*What is needed*: Looking at the entries below, how many lines include the word "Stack"? Answer with the number alone.

Records from a data source:
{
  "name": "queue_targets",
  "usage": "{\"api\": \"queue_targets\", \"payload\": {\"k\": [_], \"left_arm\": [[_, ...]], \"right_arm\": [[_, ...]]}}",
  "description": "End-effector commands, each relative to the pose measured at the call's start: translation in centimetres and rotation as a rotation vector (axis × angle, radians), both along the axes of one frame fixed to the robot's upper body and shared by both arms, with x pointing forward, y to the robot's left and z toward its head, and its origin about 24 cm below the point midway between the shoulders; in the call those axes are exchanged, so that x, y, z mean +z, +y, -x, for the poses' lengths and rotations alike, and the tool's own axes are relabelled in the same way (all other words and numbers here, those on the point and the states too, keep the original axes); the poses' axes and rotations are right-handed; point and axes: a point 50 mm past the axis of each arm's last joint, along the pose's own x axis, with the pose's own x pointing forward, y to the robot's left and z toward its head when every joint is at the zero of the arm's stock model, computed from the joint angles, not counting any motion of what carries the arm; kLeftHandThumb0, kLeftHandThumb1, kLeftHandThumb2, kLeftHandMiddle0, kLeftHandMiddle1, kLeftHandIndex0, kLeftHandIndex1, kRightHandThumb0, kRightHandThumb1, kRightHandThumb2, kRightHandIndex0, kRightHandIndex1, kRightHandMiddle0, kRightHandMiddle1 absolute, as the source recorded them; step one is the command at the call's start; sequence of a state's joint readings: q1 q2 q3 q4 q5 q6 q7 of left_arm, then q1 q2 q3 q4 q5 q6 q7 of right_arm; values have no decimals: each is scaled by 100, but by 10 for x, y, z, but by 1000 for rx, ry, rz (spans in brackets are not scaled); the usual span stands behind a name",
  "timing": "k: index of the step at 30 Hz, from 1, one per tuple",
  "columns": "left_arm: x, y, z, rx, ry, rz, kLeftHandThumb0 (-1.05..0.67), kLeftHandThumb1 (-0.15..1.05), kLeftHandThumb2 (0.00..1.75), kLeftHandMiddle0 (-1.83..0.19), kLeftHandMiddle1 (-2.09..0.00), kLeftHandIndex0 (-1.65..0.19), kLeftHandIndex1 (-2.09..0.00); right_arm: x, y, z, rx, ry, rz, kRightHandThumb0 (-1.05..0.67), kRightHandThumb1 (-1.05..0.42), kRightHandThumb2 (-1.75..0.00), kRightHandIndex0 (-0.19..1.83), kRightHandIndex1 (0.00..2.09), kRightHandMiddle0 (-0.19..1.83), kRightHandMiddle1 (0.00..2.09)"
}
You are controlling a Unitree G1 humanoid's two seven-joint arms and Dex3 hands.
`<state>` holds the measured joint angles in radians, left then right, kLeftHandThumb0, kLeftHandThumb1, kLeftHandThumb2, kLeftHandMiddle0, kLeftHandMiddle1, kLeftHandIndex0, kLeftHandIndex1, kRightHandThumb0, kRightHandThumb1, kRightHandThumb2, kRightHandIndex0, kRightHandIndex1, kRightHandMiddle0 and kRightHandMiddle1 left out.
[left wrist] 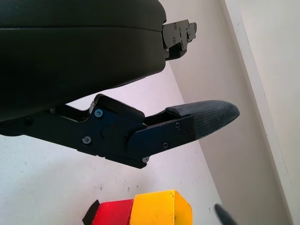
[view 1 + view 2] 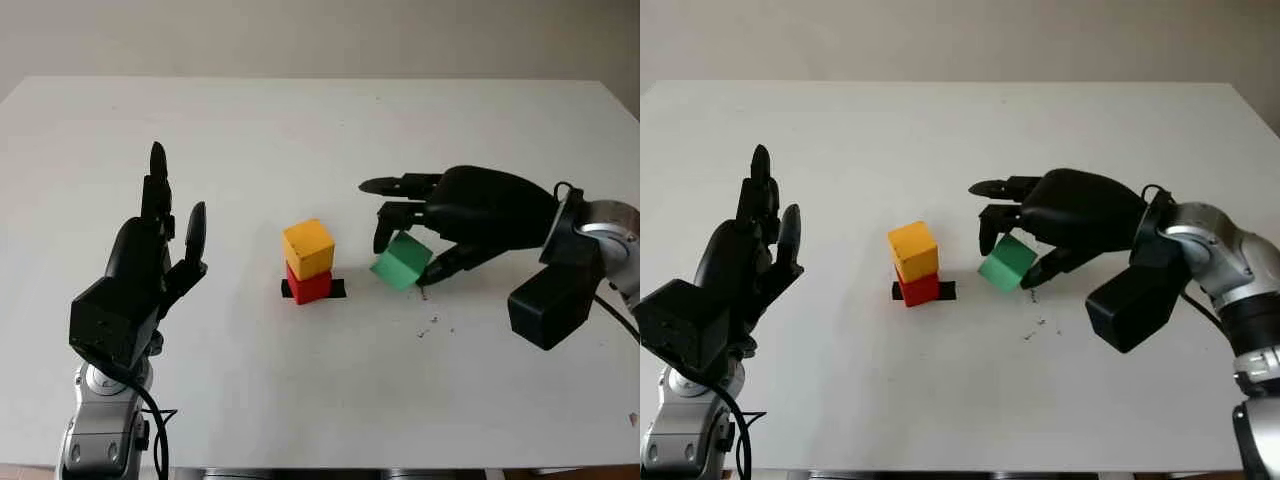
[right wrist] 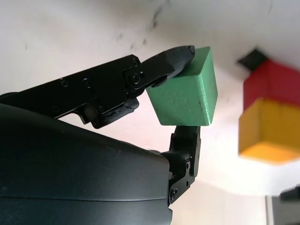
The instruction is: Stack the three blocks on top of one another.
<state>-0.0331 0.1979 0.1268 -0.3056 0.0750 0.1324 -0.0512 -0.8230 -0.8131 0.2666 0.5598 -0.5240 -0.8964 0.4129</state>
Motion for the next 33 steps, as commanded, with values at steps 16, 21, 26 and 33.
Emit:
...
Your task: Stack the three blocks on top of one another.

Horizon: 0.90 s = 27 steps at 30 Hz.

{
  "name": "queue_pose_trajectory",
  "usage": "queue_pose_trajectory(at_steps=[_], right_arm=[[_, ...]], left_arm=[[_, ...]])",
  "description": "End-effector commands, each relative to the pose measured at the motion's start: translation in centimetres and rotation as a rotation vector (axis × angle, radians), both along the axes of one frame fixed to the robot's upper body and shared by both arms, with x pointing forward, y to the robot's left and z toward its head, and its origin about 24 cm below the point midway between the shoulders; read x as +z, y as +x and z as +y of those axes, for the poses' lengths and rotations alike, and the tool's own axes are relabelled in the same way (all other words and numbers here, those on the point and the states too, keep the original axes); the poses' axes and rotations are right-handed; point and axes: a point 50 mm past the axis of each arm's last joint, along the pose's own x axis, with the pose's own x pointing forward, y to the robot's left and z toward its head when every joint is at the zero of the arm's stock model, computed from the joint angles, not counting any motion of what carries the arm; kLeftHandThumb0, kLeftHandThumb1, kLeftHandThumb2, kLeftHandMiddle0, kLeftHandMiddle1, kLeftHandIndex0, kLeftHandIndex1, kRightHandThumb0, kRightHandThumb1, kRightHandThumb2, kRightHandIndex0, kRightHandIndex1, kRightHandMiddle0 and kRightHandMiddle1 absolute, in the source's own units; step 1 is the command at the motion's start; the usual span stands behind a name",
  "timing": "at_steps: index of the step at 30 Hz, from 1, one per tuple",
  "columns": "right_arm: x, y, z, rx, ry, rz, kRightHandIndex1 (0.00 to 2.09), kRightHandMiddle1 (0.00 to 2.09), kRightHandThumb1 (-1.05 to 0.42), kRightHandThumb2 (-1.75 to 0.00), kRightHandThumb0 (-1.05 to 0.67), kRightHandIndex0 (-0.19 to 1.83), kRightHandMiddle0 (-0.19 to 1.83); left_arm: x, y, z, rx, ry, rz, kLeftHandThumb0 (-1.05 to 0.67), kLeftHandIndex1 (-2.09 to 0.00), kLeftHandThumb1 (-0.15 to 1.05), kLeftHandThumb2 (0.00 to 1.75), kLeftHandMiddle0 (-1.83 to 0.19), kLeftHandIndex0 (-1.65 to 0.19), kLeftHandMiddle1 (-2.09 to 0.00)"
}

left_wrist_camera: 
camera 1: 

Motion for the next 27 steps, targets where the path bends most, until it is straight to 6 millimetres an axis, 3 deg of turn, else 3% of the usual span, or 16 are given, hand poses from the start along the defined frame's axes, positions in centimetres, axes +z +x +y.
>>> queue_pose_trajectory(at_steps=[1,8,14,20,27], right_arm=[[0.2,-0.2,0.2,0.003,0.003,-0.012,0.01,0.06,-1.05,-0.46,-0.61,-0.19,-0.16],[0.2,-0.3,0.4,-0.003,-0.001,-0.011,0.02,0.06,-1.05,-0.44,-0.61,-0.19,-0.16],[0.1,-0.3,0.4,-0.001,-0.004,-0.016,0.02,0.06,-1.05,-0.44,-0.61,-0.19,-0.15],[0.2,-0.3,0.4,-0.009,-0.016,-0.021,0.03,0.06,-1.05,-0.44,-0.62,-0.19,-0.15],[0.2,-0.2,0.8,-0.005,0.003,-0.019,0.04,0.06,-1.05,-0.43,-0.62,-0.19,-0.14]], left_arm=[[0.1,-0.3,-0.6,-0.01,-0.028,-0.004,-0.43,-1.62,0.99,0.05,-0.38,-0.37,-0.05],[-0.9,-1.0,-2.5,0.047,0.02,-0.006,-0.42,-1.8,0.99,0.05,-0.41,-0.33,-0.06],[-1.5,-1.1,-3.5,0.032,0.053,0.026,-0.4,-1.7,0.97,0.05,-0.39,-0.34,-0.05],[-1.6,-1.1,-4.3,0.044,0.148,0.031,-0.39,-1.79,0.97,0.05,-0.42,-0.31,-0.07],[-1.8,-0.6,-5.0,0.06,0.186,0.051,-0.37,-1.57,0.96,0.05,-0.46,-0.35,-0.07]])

*Completed exercise*: 2